::: MATERIAL SUPPLIED :::
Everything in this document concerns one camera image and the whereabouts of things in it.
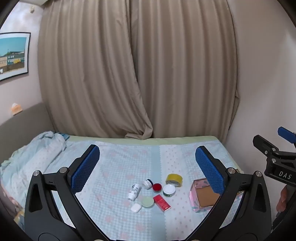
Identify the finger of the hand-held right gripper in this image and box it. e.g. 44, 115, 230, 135
253, 135, 281, 160
277, 126, 296, 151

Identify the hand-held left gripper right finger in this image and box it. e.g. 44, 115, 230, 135
185, 146, 271, 241

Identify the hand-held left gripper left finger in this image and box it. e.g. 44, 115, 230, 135
24, 144, 109, 241

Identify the pink cardboard box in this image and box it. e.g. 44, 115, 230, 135
189, 178, 244, 213

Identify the yellow tape roll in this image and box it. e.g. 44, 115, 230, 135
166, 174, 183, 187

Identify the white lid jar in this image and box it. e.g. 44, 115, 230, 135
162, 184, 176, 197

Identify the white pill bottle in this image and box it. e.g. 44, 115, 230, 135
128, 184, 142, 201

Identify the red rectangular box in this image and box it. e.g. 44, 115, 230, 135
153, 195, 171, 212

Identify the pale green round lid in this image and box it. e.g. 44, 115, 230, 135
142, 196, 155, 209

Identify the person's right hand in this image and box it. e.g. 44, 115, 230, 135
276, 185, 289, 212

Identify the blue pink printed bed sheet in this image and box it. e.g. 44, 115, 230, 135
0, 137, 244, 241

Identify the crumpled light blue blanket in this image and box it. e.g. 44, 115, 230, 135
0, 131, 70, 200

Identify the pale green mattress cover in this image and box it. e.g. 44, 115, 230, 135
66, 135, 221, 147

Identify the grey padded headboard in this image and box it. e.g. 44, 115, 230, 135
0, 102, 56, 164

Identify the orange tissue box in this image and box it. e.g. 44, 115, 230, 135
11, 103, 23, 116

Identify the beige curtain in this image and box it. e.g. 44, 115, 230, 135
38, 0, 153, 140
125, 0, 240, 140

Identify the framed wall poster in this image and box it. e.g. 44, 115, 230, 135
0, 32, 31, 81
:::
> [BRIEF] Write out all the records again, exactly, minus any pictures.

> [RESULT]
Everything in this document concerns one camera image and the whereabouts of things in it.
Identify the finger of the hand-held right gripper in this image and box it. e.g. 44, 115, 230, 135
253, 135, 281, 160
277, 126, 296, 151

Identify the hand-held left gripper right finger in this image and box it. e.g. 44, 115, 230, 135
185, 146, 271, 241

Identify the hand-held left gripper left finger in this image and box it. e.g. 44, 115, 230, 135
24, 144, 109, 241

Identify the pink cardboard box in this image and box it. e.g. 44, 115, 230, 135
189, 178, 244, 213

Identify the yellow tape roll in this image and box it. e.g. 44, 115, 230, 135
166, 174, 183, 187

Identify the white lid jar in this image and box it. e.g. 44, 115, 230, 135
162, 184, 176, 197

Identify the white pill bottle in this image and box it. e.g. 44, 115, 230, 135
128, 184, 142, 201

Identify the red rectangular box in this image and box it. e.g. 44, 115, 230, 135
153, 195, 171, 212

Identify the pale green round lid in this image and box it. e.g. 44, 115, 230, 135
142, 196, 155, 209

Identify the person's right hand in this image and box it. e.g. 44, 115, 230, 135
276, 185, 289, 212

Identify the blue pink printed bed sheet in this image and box it. e.g. 44, 115, 230, 135
0, 137, 244, 241

Identify the crumpled light blue blanket in this image and box it. e.g. 44, 115, 230, 135
0, 131, 70, 200

Identify the pale green mattress cover in this image and box it. e.g. 44, 115, 230, 135
66, 135, 221, 147

Identify the grey padded headboard in this image and box it. e.g. 44, 115, 230, 135
0, 102, 56, 164

Identify the orange tissue box in this image and box it. e.g. 44, 115, 230, 135
11, 103, 23, 116

Identify the beige curtain in this image and box it. e.g. 44, 115, 230, 135
38, 0, 153, 140
125, 0, 240, 140

Identify the framed wall poster in this image and box it. e.g. 44, 115, 230, 135
0, 32, 31, 81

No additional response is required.